EXERCISE: Across the records below, count every line that contains the string "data", then report the count alone.
┄┄┄┄┄┄┄┄┄┄
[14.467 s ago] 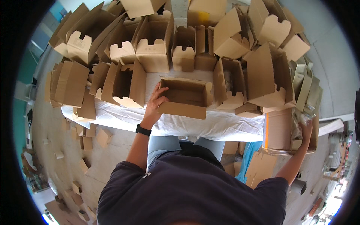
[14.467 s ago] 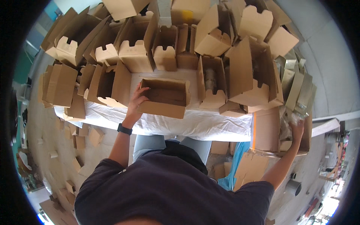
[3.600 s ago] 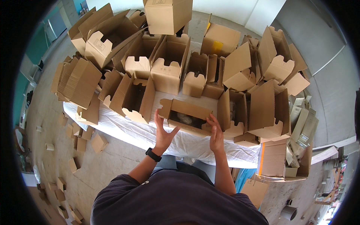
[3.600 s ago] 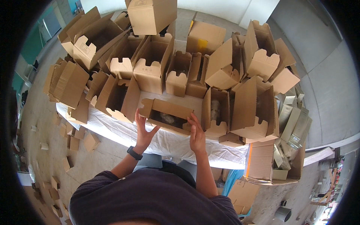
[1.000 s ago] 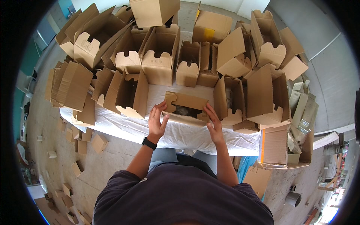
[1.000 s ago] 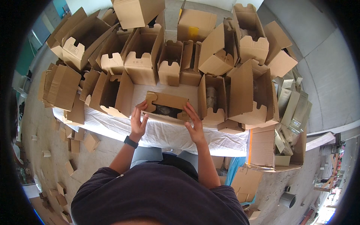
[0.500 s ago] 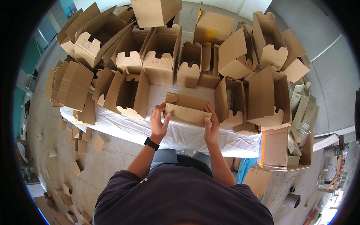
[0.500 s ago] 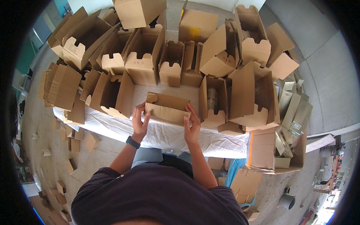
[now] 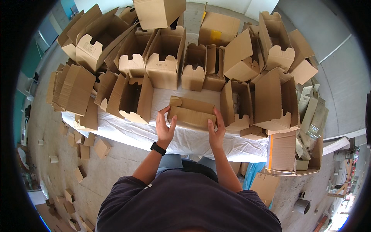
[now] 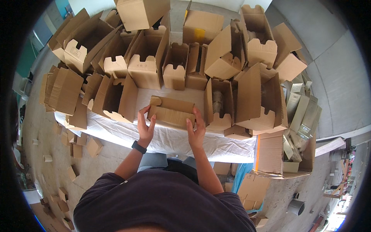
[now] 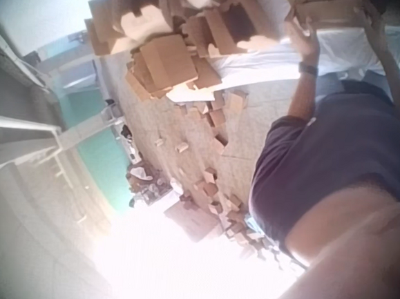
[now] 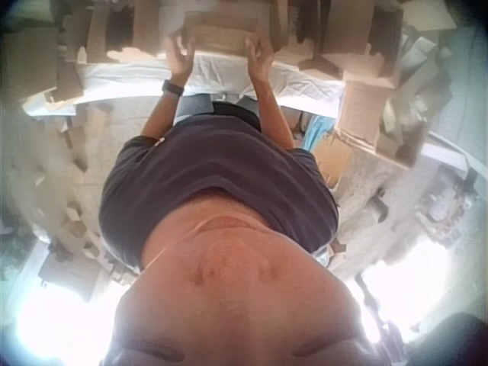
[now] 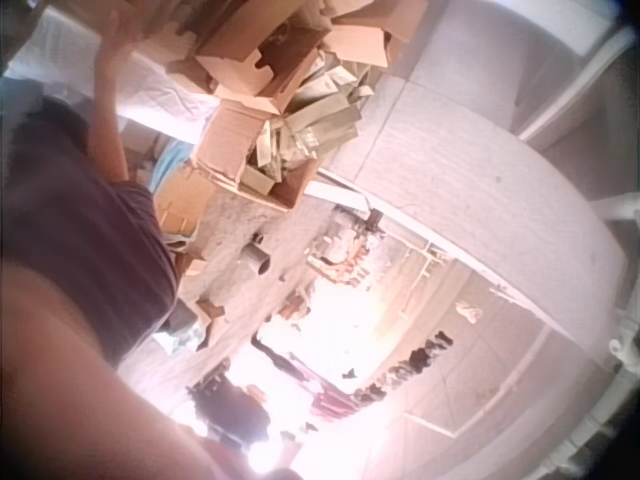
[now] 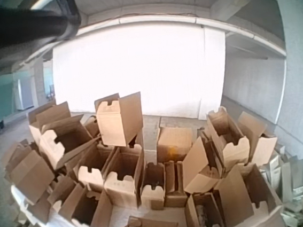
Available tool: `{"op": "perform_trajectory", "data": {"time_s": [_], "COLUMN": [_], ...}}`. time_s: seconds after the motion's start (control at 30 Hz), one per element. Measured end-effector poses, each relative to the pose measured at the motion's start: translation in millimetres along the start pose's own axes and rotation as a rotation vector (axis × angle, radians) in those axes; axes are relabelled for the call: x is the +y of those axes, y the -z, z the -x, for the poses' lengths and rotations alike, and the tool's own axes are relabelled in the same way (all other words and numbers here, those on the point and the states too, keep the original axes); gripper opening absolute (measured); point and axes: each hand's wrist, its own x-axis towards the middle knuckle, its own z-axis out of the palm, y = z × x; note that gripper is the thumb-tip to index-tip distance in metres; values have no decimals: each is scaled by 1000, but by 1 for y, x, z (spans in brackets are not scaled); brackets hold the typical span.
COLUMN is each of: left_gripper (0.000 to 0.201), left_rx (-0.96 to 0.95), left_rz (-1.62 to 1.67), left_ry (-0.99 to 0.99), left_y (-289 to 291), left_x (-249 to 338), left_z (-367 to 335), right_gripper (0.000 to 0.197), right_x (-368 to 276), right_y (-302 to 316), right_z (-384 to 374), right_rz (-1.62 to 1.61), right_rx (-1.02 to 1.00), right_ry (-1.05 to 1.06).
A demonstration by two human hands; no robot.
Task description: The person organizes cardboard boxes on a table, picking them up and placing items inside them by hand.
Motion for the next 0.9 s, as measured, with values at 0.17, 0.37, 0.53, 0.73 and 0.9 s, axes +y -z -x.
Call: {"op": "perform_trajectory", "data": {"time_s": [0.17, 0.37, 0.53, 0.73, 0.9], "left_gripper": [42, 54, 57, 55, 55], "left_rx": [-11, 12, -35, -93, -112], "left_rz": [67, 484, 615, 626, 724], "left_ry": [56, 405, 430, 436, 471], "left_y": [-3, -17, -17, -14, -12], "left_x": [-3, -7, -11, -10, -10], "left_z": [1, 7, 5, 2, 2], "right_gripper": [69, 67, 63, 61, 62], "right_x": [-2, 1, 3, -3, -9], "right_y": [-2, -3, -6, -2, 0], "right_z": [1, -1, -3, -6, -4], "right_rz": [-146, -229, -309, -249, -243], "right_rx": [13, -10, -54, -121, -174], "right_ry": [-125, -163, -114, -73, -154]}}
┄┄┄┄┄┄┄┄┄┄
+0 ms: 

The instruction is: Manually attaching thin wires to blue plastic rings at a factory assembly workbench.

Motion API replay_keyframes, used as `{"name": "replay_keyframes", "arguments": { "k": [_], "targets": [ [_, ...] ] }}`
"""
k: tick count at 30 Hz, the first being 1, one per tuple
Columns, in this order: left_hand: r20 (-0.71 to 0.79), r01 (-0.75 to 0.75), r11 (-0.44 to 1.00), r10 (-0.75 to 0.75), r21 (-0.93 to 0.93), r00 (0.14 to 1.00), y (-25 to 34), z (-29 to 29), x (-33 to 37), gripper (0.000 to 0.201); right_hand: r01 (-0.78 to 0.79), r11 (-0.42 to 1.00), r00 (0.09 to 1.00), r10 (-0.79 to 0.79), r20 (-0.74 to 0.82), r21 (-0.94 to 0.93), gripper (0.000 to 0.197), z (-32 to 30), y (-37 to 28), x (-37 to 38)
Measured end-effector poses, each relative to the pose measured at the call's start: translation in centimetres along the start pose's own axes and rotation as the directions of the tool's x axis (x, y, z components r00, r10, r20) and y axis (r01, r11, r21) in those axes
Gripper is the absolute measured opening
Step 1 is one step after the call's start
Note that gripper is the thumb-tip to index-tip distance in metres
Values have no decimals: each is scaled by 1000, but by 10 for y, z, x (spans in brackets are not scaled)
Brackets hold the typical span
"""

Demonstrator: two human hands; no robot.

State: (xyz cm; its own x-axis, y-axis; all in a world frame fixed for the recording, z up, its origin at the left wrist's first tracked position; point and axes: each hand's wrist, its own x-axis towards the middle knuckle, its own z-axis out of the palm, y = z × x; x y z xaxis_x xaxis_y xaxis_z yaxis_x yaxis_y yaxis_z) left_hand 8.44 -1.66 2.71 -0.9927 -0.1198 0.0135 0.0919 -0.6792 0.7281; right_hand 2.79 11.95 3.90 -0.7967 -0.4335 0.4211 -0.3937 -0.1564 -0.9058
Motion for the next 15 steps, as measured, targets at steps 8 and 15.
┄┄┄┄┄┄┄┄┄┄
RESULT: 2